> The problem
Scan the entries below, and for each line that includes the word "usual", make a copy.

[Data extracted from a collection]
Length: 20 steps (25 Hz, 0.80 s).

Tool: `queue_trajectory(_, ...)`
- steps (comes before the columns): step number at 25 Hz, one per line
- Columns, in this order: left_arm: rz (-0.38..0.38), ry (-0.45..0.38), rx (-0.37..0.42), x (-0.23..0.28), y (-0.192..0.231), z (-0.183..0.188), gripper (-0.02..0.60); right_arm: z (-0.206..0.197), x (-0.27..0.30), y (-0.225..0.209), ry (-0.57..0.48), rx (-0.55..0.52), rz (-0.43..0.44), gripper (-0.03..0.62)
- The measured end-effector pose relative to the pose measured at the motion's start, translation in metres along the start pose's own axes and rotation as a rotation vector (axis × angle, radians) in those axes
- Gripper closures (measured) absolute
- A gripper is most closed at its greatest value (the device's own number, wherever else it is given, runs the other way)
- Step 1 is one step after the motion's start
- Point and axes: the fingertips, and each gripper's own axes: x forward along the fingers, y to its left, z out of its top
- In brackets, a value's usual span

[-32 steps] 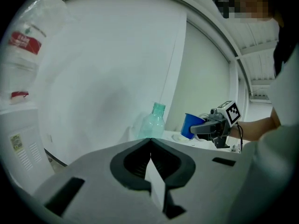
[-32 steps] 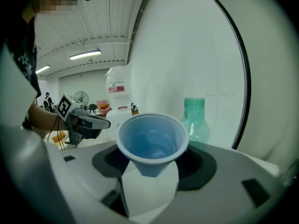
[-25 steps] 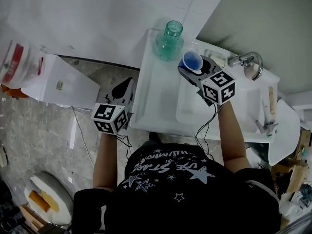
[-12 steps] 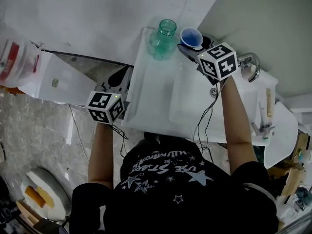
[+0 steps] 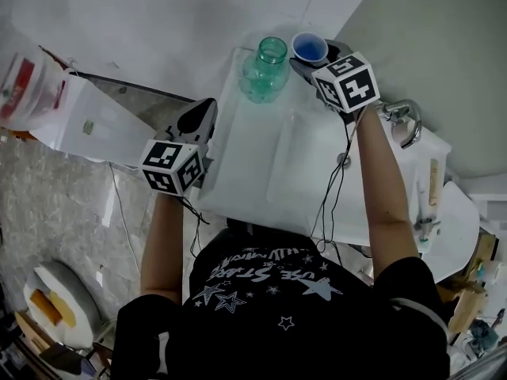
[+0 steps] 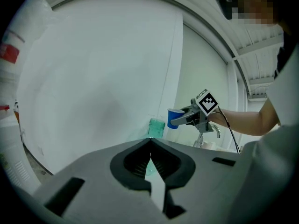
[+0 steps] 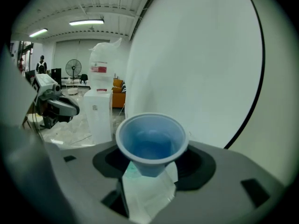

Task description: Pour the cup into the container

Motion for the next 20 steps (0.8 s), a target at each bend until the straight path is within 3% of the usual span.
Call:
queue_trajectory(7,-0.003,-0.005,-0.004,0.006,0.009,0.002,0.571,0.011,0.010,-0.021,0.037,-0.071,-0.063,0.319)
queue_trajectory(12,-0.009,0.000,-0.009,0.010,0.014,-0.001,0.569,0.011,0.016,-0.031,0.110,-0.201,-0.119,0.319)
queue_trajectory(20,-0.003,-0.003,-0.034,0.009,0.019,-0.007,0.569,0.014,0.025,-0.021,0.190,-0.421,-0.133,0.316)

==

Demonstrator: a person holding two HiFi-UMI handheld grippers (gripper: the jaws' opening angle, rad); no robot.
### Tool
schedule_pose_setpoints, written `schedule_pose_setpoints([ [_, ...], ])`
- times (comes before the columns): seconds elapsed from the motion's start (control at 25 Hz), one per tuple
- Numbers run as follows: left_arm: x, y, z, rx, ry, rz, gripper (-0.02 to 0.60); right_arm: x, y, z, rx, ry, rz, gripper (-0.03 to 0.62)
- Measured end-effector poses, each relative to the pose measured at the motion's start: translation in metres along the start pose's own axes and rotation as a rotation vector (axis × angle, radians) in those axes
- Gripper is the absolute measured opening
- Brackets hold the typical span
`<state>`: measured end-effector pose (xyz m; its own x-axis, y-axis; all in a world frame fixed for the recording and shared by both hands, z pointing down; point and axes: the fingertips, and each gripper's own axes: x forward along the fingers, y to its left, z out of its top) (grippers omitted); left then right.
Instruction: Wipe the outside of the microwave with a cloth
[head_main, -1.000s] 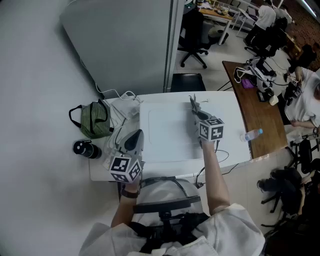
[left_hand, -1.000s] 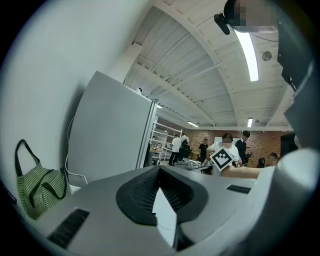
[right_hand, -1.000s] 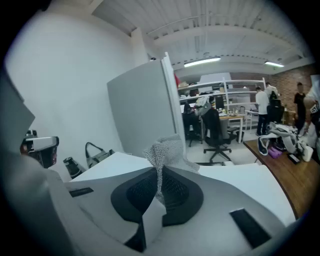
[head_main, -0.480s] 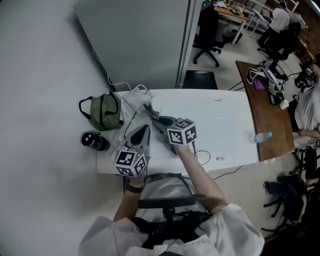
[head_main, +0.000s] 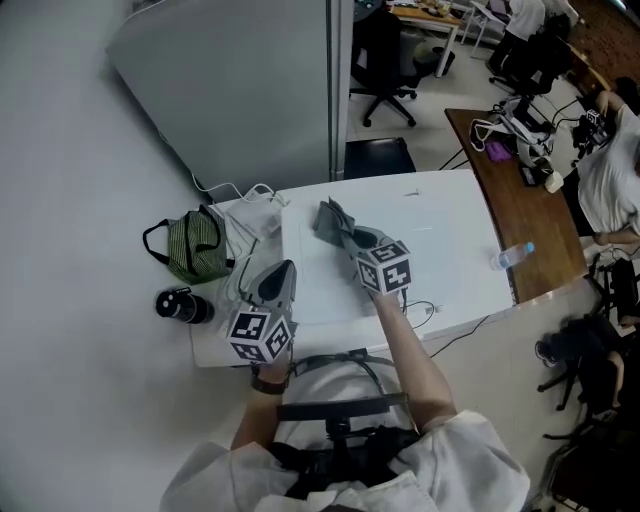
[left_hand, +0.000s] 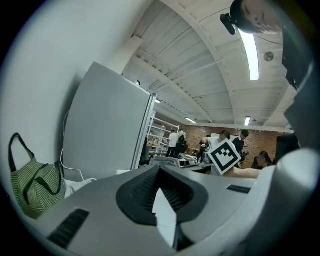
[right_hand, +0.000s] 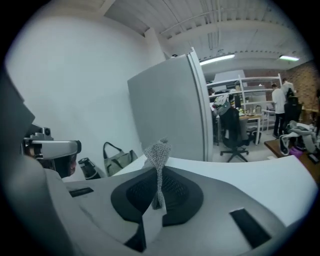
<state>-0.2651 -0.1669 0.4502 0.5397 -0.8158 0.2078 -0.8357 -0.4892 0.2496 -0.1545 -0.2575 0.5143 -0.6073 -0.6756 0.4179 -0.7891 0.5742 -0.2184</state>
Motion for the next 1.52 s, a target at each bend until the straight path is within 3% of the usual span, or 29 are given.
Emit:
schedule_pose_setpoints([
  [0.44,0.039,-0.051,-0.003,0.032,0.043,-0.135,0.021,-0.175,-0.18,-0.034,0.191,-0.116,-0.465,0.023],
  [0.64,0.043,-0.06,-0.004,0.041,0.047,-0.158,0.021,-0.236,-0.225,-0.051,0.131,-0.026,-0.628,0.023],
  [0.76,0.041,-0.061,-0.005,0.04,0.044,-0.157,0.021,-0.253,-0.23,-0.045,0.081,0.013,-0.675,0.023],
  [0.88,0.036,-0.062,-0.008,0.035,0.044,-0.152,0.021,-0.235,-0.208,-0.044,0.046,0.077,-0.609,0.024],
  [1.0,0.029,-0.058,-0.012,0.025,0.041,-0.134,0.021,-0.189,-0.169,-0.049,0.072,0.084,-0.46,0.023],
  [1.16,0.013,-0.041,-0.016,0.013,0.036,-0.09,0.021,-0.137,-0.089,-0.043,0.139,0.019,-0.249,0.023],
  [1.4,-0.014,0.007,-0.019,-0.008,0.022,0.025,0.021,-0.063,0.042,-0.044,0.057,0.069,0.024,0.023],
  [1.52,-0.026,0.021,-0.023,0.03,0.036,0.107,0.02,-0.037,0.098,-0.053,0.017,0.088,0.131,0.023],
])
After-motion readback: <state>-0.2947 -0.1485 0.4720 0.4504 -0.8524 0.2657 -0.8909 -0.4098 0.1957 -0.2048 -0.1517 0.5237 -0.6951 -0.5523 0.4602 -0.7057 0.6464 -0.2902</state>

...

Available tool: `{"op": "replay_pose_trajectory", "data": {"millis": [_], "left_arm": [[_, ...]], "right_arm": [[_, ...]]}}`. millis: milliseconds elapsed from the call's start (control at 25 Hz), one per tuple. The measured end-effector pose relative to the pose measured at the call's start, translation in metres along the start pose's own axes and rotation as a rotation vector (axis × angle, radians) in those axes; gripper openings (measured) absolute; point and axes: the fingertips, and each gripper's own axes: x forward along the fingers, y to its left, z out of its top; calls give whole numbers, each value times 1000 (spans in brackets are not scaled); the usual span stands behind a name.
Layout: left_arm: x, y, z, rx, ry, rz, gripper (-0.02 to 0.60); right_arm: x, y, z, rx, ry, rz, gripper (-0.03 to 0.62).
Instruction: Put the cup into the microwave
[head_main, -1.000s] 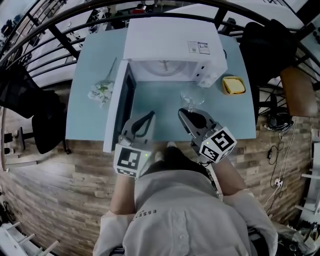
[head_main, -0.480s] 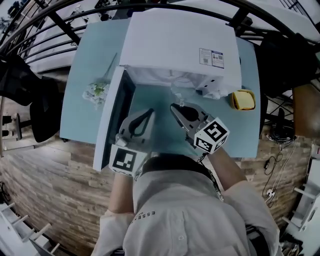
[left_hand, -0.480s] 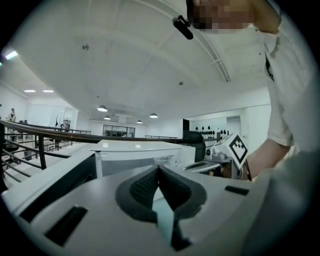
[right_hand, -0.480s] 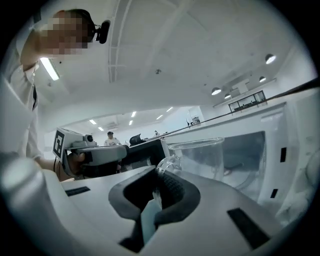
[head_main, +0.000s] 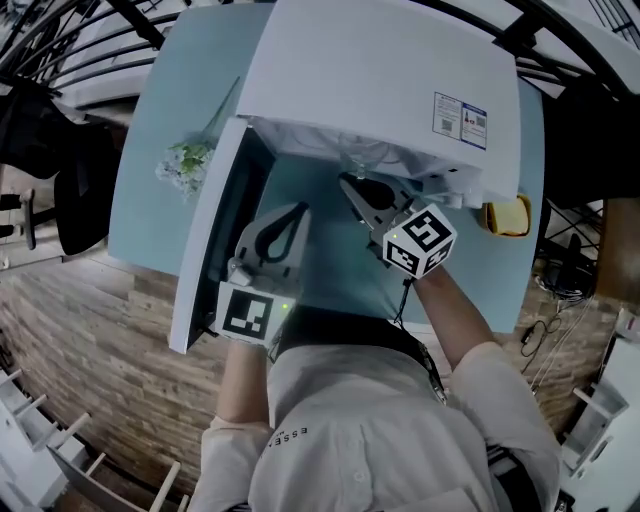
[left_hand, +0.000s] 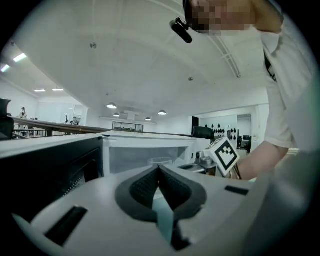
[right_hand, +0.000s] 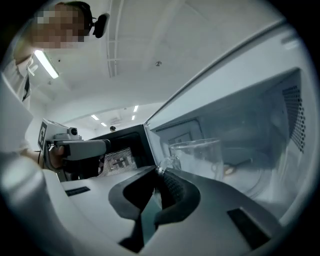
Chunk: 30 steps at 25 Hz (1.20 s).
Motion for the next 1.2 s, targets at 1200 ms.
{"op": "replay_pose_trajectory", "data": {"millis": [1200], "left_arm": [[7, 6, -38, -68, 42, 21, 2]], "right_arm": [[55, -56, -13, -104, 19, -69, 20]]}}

> Solution
- In brackets, a value's usual span
Motion for the next 20 steps (0.8 s), a target at each bend until the straight path is within 3% of the usual span.
Motion for the next 1.52 s, a target at each bend until the straight path is within 3% of the usual span, or 29 are given.
Available tool: `{"op": "replay_pose_trajectory", "data": {"millis": [_], "left_arm": [[_, ...]], "right_arm": [[_, ...]]}}`. millis: milliseconds elapsed from the call's start (control at 25 Hz), one per tuple. The measured end-effector pose relative to the pose measured at the call's start, translation in metres along the start pose's own axes and rotation as a rotation vector (axis × angle, radians) in those axes; gripper openings (measured) absolute; point and axes: the fingertips, and each gripper's own axes: x forward along the fingers, y to its left, z out of its top; calls give whole numbers, each value times 1000 (spans in brackets are not scaled); the usual span stands behind a name.

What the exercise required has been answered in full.